3. A 25% sub-cap will be imposed for deductions to employees’ salaries for accommodation, amenities and services, to prevent excessive deductions to their salaries. This is within the existing 50% total cap for authorised deductions.
4. Presently, non-workmen earning up to $2,000 and workmen earning up to $4,500 can claim overtime pay. Though the salary threshold of non-workmen will be increased to $2,500, the overtime rate payable for non-workmen will be capped at the salary level of $2,250 to help employers manage costs.

5. PMEs earning up to $4,500 will need to have served with the same employer for at least 12 months to be eligible to seek redress against unfair dismissal, where notice is given. This will provide employers time to assess suitability of the PMEs for their jobs.

6.Employers will be allowed the additional option to grant time-off in-lieu for PMEs who are required to work on public holidays, subject to mutual agreement. In the absence of mutual agreement, at least half a day off in-lieu has to be granted.

7. Employers will not be obliged to grant paid sick leave and bear medical examination expenses of employees for cosmetic consultations and procedures, such as mole removal or nose jobs.
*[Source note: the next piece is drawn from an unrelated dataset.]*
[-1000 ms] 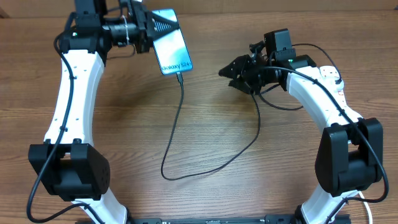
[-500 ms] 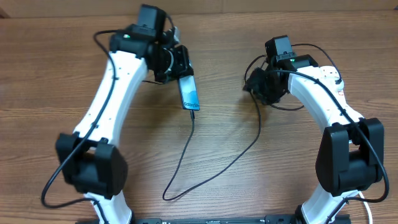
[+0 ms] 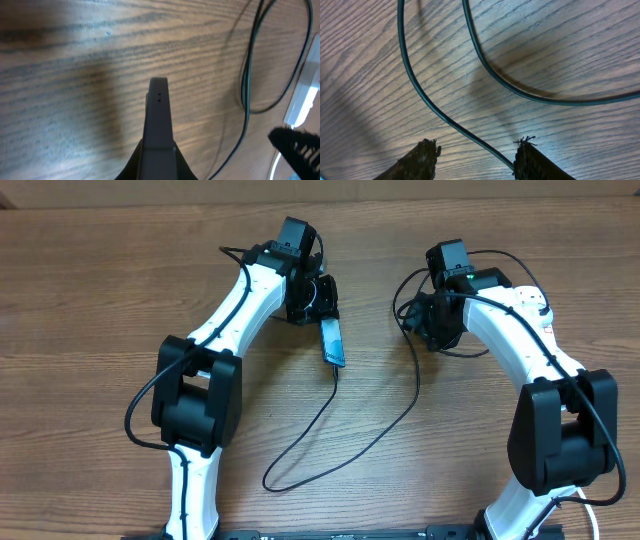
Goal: Plug charger to phone and switch on socket
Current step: 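Lower the phone with the left gripper and lay it flat on the table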
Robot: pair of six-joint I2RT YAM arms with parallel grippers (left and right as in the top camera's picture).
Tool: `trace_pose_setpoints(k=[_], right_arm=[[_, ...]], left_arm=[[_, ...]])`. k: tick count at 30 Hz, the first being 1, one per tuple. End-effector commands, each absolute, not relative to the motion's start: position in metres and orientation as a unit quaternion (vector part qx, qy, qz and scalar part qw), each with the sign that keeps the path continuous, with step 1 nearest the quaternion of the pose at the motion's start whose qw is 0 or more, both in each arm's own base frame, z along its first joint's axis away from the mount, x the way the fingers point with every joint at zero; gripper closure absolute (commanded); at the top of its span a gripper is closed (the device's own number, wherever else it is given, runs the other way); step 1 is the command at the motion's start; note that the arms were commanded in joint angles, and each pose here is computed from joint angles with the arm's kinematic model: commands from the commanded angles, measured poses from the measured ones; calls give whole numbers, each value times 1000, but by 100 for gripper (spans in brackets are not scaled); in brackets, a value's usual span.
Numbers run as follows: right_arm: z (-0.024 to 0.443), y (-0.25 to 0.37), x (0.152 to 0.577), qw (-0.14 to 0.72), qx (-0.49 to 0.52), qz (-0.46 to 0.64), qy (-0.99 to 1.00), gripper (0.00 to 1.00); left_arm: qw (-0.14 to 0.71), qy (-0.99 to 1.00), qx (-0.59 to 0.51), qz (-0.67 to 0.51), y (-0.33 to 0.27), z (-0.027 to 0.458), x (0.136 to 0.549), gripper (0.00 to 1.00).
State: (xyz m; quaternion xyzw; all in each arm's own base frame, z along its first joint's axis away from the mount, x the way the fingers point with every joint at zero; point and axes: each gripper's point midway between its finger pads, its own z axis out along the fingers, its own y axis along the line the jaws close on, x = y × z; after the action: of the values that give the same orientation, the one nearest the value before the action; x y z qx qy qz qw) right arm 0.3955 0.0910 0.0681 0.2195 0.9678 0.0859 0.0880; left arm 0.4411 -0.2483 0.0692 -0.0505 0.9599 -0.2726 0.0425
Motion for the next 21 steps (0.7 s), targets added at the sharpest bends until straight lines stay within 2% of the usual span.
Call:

The assessment of whether a treatment is cosmetic or not would be based on the opinion of the medical practitioner performing the examination and providing the medical certificate.

8. The penalty for failure to pay salary in accordance with the EA will be raised. A first-time offence will be liable to a fine of between $3,000 and $15,000 and/or 6 months’ jail. A subsequent offence will be liable to a fine of between $6,000 and $30,000 and/or 12 months’ jail.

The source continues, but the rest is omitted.